A Decomposition of Feedback Contributions to Polar Warming Amplification

• Published in: Journal of climate Vol. 26; no. 18; pp. 7023 - 7043
• Main Authors: Taylor, Patrick C., Cai, Ming, Hu, Aixue, Meehl, Jerry, Washington, Warren, Zhang, Guang J.
• Format: Journal Article
• Language: English
• Published: Boston, MA American Meteorological Society 15.09.2013
• Subjects: Albedo; Amplification; Atmosphere; Atmospherics; Carbon dioxide; Climate; Climate change; Climate feedback; Climate models; Climate sensitivity; Climate system; Climatology. Bioclimatology.
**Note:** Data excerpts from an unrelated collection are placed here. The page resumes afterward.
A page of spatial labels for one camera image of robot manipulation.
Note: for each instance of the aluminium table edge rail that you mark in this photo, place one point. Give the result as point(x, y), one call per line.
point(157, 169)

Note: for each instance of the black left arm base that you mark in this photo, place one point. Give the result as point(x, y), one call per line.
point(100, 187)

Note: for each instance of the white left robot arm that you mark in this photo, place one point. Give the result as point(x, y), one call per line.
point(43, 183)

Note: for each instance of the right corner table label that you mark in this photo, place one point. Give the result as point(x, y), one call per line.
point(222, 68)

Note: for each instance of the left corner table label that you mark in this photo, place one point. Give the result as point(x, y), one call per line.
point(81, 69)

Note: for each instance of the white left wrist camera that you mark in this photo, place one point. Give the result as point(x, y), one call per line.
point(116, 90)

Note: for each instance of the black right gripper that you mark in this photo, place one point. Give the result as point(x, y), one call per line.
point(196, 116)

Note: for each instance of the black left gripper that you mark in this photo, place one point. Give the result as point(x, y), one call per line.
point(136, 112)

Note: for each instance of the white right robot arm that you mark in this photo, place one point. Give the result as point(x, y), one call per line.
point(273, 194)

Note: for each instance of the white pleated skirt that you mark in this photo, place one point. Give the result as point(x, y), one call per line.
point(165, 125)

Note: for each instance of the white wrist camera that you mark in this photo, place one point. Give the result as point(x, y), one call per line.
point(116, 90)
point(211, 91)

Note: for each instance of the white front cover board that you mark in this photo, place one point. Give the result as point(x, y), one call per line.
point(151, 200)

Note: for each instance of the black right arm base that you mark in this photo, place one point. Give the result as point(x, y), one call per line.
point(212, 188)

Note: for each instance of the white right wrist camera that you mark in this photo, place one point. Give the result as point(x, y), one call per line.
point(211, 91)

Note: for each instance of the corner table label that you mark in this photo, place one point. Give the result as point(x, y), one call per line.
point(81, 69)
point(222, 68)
Climate change; Clouds; Decomposition; Earth, ocean, space; Energy; Exact sciences and technology; External geophysics; Feedback; General circulation models; Global climate; Global climate models; Global warming; Heat; Heat transport; Long wave radiation; Marine; Meteorology; Ocean warming; Oceans; Polar regions; Polar waters; Radiation; Response analysis; Simulation; Southern Hemisphere; Storage; Surface temperature; Transport; Troposphere; Turbulent fluxes; Water vapor; Water vapour; Netherlands; Arctic region; Coupled model; General circulation models; climate warming; Climate models; digital simulation; greenhouse gas; feedback; Polar amplification; Atmospheric temperature; global change; Polar region; Forcing; climate change
• ISSN: 0894-8755; 1520-0442
• DOI: 10.1175/jcli-d-12-00696.1

Polar surface temperatures are expected to warm 2–3 times faster than the global-mean surface temperature: a phenomenon referred to as polar warming amplification. Therefore, understanding the individual process contributions to the polar warming is critical to understanding global climate sensitivity. The Coupled Feedback Response Analysis Method (CFRAM) is applied to decompose the annual- and zonal-mean vertical temperature response within a transient 1% yr−1CO₂ increase simulation of the NCAR Community Climate System Model, version 4 (CCSM4), into individual radiative and nonradiative climate feedback process contributions. The total transient annual-mean polar warming amplification (amplification factor) at the time of CO₂ doubling is +2.12 (2.3) and +0.94 K (1.6) in the Northern and Southern Hemisphere, respectively. Surface albedo feedback is the largest contributor to the annual-mean polar warming amplification accounting for +1.82 and +1.04 K in the Northern and Southern Hemisphere, respectively. Net cloud feedback is found to be the second largest contributor to polar warming amplification (about +0.38 K in both hemispheres) and is driven by the enhanced downward longwave radiation to the surface resulting from increases in low polar water cloud. The external forcing and atmospheric dynamic transport also contribute positively to polar warming amplification: +0.29 and +0.32 K, respectively. Water vapor feedback contributes negatively to polar warming amplification because its induced surface warming is stronger in low latitudes. Ocean heat transport storage and surface turbulent flux feedbacks also contribute negatively to polar warming amplification. Ocean heat transport and storage terms play an important role in reducing the warming over the Southern Ocean and Northern Atlantic Ocean.